◆ Problem to work on:
Please repeat the lines below exactly. Begin with the line containing "This sheet records" and go on through the line containing "Pixel of the pinch point: (264, 189)".

◆ Provided material:
------------------------------------
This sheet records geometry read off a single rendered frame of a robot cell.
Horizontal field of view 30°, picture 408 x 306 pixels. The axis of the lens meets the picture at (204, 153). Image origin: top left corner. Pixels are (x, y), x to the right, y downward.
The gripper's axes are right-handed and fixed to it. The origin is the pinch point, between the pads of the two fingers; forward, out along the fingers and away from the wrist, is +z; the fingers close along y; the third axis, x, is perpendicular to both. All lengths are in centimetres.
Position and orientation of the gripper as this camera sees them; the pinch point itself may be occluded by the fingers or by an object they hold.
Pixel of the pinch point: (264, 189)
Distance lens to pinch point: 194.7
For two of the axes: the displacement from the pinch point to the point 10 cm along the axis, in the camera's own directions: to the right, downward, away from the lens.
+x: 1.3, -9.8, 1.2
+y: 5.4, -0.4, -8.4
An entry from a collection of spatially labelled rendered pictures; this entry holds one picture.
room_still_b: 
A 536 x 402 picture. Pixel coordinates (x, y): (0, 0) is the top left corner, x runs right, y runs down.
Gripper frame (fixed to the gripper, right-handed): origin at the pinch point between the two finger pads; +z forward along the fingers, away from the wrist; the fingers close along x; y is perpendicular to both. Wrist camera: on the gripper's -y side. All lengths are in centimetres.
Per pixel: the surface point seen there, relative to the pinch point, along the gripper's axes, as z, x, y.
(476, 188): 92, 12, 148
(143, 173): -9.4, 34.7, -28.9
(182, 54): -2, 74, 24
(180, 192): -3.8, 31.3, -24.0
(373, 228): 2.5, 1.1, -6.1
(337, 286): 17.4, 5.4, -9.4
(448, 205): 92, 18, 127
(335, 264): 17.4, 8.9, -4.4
------------------------------------
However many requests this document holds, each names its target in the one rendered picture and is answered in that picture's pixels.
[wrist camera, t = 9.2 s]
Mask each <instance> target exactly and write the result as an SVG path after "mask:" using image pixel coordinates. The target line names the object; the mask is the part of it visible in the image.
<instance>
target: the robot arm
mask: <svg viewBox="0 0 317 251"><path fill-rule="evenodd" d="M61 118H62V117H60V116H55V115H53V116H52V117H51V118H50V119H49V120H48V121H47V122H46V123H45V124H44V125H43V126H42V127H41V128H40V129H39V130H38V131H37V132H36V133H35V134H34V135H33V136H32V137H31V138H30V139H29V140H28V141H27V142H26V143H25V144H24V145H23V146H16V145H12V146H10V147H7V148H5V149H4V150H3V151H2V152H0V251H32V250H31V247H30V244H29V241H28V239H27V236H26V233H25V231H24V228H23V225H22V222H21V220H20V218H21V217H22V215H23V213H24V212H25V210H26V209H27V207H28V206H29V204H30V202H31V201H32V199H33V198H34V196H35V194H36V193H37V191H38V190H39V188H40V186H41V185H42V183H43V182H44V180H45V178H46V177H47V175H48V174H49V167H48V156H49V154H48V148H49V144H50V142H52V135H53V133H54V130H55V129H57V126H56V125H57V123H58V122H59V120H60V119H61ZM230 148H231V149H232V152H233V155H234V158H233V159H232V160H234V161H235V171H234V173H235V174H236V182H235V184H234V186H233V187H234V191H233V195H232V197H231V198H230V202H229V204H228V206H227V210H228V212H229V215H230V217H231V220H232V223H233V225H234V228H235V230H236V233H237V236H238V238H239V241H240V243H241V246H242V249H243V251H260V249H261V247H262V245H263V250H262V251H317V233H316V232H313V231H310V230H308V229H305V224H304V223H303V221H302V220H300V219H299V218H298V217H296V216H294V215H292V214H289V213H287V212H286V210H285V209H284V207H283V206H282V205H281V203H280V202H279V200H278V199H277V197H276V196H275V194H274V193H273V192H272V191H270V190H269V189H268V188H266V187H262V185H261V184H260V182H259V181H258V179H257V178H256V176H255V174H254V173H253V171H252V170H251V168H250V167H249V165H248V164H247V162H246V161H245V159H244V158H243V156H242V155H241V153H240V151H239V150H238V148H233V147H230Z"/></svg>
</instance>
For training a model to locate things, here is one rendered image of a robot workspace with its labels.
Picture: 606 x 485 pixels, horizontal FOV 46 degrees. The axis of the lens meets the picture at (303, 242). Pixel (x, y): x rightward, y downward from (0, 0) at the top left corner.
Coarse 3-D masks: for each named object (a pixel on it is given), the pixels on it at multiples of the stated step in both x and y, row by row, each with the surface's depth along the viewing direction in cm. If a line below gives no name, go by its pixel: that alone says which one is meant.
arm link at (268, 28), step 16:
------------------------------------
◆ Written solution:
This sheet records geometry read off a single rendered frame of a robot cell.
Horizontal field of view 30°, picture 408 x 306 pixels. The axis of the lens meets the picture at (204, 153). Image origin: top left corner. Pixels are (x, y), x to the right, y downward.
The gripper's axes are right-handed and fixed to it. The origin is the pinch point, between the pads of the two fingers; forward, out along the fingers and away from the wrist, is +z; the fingers close along y; the third axis, x, is perpendicular to both. All lengths are in centimetres.
Position and orientation of the gripper as this camera sees them; the pinch point itself may be occluded by the fingers or by an object they hold.
Pixel of the pinch point: (264, 189)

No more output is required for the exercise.